In the predictive view of Figure 4-2, changes in demand, such as the forecasted volume and mix of products and services ordered from customers, will drive the consumption of processes (and the work activities that belong to them). In turn, this will determine what level of both fixed and variable resource expenses are needed to supply capacity for future use. For purchased assets, such as retail store display shelves or expensive equipment, these costs are classified as sunk costs. Their full capacity and associated expense were acquired when an executive authorised and signed his or her name to the purchase order for the vendor or contractor. Some idle capacity (such as staffing a customer call centre) is typically planned for. This deliberately planned idle capacity is intended to meet temporary demand surges or as an insurance buffer for the uncertainty of the demand forecast accuracy. Its cost is justified by offsetting potential lost revenues from unacceptable, low service levels to customers.

Because decisions only affect the future, the predictive view is the basis for analysis and evaluation. The predictive view applies techniques such as what-if analysis and simulations. These projections are based on forecasts and consumption rates. However, consumption rates are ideally derived as calibrated rates from the historical, descriptive view, when the rate of operational work typically remains constant until productivity and process improvements affect them. These rates are for both direct expenses and rates that can be calibrated from an activity-based costing model for the indirect and shared expenses. When improvements or process changes occur, the calibrated historical consumption rates can be adjusted up or down from the valid baseline measure that is already being experienced. Accountants refer to these projections as marginal expense analysis. For example, as future incremental demands change from the existing, near-term baseline operations, how is the supply for needed capacity affected?

This topic of marginal expense analysis will be later covered in Part 4 on planning, budgeting and forecasting.

CO-EXISTING COST ACCOUNTING METHODS

Confusion can arise because some costing methods calculate and report different costs that are not just variations in cost accuracy but are also different reported costs altogether. This raises the question, ‘Should there be two or more different, co-existing cost reporting methods that report dissimilar numbers?’ For example, one tactical costing method is used for operations (eg, lean accounting) and making short-term decisions. Another strategic costing method (for planning, marketing, pricing and sales analysts to evaluate profit margins) is used for longer-term decisions.

There will be debates, but, eventually, some form of consensus will triumph within an organisation. The underlying arguments may be due to the inappropriate usage of standard costing information—and potential inappropriate decisions and actions that may result. However there may be a deeper problem. Cost accounting system data is not the same thing as cost information that should be used for decision making. As described in Figure 4-2, the majority of value from cost information for decision making is not in historical reports—the descriptive view. Its primary value comes from planning the future (such as product and customer rationalisation), marginal expense analysis for one-off decisions or trade-off analysis between two or more alternatives.

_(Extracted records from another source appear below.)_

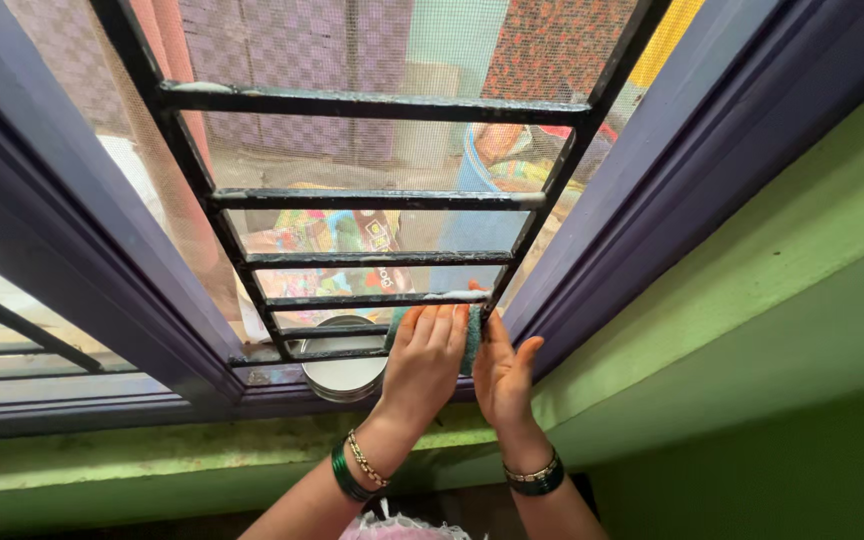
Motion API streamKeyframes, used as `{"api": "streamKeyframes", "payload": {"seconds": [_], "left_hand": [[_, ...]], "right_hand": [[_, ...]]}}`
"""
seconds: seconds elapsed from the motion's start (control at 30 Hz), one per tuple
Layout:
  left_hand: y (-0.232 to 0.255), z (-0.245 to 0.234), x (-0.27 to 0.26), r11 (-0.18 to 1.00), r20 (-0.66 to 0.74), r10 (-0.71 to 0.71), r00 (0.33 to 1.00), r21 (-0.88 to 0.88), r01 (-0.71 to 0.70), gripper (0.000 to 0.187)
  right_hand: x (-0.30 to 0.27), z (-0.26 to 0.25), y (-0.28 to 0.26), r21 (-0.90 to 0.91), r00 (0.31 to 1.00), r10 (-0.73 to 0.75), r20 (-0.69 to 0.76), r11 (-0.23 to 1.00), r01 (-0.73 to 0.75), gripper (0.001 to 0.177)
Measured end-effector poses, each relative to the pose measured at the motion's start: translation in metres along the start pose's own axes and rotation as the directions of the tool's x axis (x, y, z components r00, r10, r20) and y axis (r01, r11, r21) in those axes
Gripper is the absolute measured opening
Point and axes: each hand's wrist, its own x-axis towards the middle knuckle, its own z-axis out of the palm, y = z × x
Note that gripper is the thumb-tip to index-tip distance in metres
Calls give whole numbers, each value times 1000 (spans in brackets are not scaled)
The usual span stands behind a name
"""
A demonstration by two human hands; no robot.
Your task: The person cleans a window frame and bars with a sponge, starting by unlocking a padlock and then rubbing the purple frame and black metal bars with the sponge.
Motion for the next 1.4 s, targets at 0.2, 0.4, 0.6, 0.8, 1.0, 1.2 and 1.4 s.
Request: {"api": "streamKeyframes", "payload": {"seconds": [0.2,0.4,0.6,0.8,1.0,1.2,1.4], "left_hand": [[-11,22,12,983,214,14,977,-180,25,31],[-14,12,1,995,42,-29,999,-93,33,9],[-18,15,15,989,72,-1,997,-151,12,4],[-26,16,31,850,458,8,889,-472,236,8],[-51,8,-12,995,-69,98,993,-30,-100,23],[-27,33,6,982,33,127,991,-143,-121,5],[-35,31,-2,986,4,84,996,-144,-83,4]], "right_hand": [[9,-22,22,-54,997,69,-28,996,-71,109],[-6,-20,41,-252,979,-50,-198,968,-1,68],[1,-2,27,-788,953,-240,-185,615,2,43],[4,-18,35,-874,963,-257,-79,483,57,42],[-2,-33,48,-940,977,-172,-126,337,-62,23],[1,-51,76,-963,967,-235,-101,267,-36,39],[1,-47,79,-971,959,-231,-162,213,-113,45]]}}
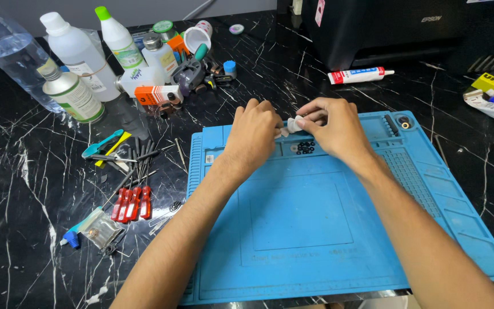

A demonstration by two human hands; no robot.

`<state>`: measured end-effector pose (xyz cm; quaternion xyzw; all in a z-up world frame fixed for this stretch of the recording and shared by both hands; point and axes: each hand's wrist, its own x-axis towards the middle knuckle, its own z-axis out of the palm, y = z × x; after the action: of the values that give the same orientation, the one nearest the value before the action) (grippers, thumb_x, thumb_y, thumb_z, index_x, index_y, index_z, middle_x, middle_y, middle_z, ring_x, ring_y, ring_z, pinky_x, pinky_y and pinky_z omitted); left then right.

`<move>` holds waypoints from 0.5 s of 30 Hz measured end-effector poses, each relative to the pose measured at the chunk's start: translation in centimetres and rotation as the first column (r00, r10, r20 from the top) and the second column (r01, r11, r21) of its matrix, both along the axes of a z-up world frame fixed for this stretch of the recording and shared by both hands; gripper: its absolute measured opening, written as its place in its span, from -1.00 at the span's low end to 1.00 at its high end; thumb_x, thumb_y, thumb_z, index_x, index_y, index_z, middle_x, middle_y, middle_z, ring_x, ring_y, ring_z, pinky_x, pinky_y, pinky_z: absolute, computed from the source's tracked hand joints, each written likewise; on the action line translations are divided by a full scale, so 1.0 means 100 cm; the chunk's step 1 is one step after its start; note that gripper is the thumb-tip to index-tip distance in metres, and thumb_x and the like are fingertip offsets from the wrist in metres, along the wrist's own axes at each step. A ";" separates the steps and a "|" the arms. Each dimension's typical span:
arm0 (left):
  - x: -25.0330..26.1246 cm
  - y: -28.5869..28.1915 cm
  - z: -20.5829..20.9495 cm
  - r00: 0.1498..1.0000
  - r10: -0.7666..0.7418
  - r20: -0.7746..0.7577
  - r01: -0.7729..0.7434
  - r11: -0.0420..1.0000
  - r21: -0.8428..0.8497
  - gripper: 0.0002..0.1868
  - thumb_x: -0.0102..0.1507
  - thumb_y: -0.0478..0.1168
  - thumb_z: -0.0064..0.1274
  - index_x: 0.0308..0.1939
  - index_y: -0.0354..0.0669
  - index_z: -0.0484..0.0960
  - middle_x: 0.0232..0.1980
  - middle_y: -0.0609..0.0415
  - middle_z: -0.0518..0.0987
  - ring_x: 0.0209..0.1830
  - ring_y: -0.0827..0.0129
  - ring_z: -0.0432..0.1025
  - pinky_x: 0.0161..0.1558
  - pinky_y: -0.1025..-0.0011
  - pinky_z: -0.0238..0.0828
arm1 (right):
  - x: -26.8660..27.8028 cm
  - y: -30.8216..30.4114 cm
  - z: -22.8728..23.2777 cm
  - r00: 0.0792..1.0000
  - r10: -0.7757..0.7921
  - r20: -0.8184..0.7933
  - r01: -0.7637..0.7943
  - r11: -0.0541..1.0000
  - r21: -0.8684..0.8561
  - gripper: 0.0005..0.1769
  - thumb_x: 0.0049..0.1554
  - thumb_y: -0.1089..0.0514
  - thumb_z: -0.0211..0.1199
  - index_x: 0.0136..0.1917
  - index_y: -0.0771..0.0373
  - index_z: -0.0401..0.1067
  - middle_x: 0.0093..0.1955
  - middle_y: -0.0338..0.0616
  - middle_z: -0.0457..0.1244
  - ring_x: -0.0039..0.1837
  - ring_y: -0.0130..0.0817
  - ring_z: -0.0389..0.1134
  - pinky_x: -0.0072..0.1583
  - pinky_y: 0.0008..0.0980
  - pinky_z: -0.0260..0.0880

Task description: The person organizes various small tools and parts on a blue plastic tray. They place black rubber rings, white guitar picks, red-handled screwdrivers, and metal screwdriver bits into the tray's compartments, arranging them neatly.

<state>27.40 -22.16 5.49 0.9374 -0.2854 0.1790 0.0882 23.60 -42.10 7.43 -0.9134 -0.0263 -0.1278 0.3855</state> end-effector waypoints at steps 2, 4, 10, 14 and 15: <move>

The good news is that organisations are challenging traditional managerial accounting practices. So in the end, any accounting treatments that yield better decision making should prevail. The co-existence of two or more costing approaches may cause confusion over which one reports the correct cost. But that is a different problem. What matters is that organisations are seeking better ways to apply managerial accounting techniques to make better decisions.